RUBÉN GUERRERO | MULTIMEDIOS - LA AFICIÓN
25 de enero de 2016 / 12:22 p.m.

A veces, las victorias en el futbol son resultado de varias coincidencias. Sin embargo, cuando los números arrojan varios meses de solo conseguir cuentas positivas, hay que poner atención en la forma de trabajo del equipo en cuestión.

El sábado pasado, el Monterrey de Antonio Mohamed logró su partido número 18 sin conocer la derrota de forma consecutiva.

Los Rayados han hecho de su casa un verdadero fortín, donde su peor marcador les da un empate. No es coincidencia que mantengan en el Clausura 2016 un paso perfecto.
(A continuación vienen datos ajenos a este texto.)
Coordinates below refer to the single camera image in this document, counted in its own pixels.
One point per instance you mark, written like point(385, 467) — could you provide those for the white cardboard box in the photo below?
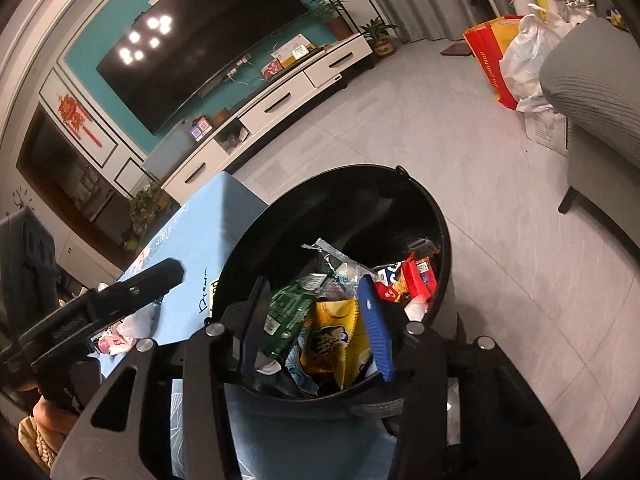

Aunque cambiaron de estadio a mediados del 2015, los de la Sultana del Norte han mantenido la intensidad y el nivel ofensivo en el moderno inmueble. Primero en el Tec, y ahora en el lujoso recinto blanquiazul, los pupilos del 'Turco' no disminuyen la pegada cuando saltan a su campo.

De locales, en los últimos 18 encuentros acumulan 11 victorias y siete empates. Los rivales sucumben cuando acuden a su cancha.

En Monterrey, la última derrota que los Rayados registran data del 4 de diciembre del 2014, en la ida de las semifinales de este certamen, cuando el América del propio Mohamed se impuso por 0-3 (idéntico global), gracias a un doblete de Luis Ángel Mendoza y un autogol de Efraín Velarde.

Desde entonces, con dos torneos completos y el CL16 en ciernes, 'La Pandilla' ha sabido cómo hacer respetar su terruño. Con Carlos Barra y ahora con Mohamed, los regiomontanos han encontrado en casa la fuerza para derrotar a rivales de la talla de Toluca, León, América y Pumas, entre otros sinodales.

El 5-1 ante La Fiera, en marzo pasado, fue el resultado más amplio en la grama del estadio Tecnológico, a favor de Monterrey; mientras que en el nuevo, un 4-0 de los Rayados, de nuevo contra los esmeraldas, ha sido su marcador con mayor ventaja, aunque también le anotaron cuatro tantos al Pachuca.

Ambos duelos se disputaron en el pasado AP15. Por ahora, con dos triunfos en casa, y tres en lo que va del torneo, Monterrey se ha apropiado de las primeras plazas de la clasificación general.

Los Rayados son un cuadro protagonista y con argumentos suficientes para que su afición se ilusione.

El Turco Mohamed necesitó de esfuerzo colectivo, compromiso y disciplina para conseguir la fórmula del éxito, que resumió sencillo después de la victoria ante el Atlas: “Esto es gracias a mis jugadores, a su enjundia y a la paciencia de la directiva; la afición merece los mejores resultados posibles”.

UNA MEZCLA FAVORABLE

La versión del Clausura 2016 de Monterrey ofrece una mezcla de jugadores de diferentes características, que nutren de variantes a su director técnico. La plantilla de los Rayados es una de las más cotizadas del balompié nacional.

En el arco, Jonathan Orozco es garantía de imbatibilidad; en la zaga, José Basanta lidera la defensa, que también componen Ricardo Osorio, Hiram Mier y hasta Jesús Zavala; el mediocampo lo integran Walter Gargano, Walter Ayoví, Edwin Cardona y el recién llegado Carlos Sánchez.

El ataque solo necesita de dos engranes: Dorlan Pabón y el encendido Rogelio Funes Mori. Y es en la ofensiva donde Monterrey goza de opciones rentables.

Con Rogelio Fuenes Mori en plena forma (ha marcado 13 dianas en 20 encuentros), Rayados ha encontrado en el argentino al ariete que le hacía falta; detrás del Mellizo, el experimentado Aldo de Nigris se mantiene como una posibilidad de recambio; Cardona, Pabón y Sánchez han sumado a la cuota del ataque, ya sea con dianas o asistencias. Además de su once estelar, Monterrey tiene en el banco de suplentes opciones relevantes.

Efraín Juárez alterna como lateral por derecha y mediocampista; Neri Cardozo ingresa cuando el equipo necesita incrementar la velocidad, con unas condiciones parecidas a las de Pablo Barrera, otro relevo de lujo para La Pandilla.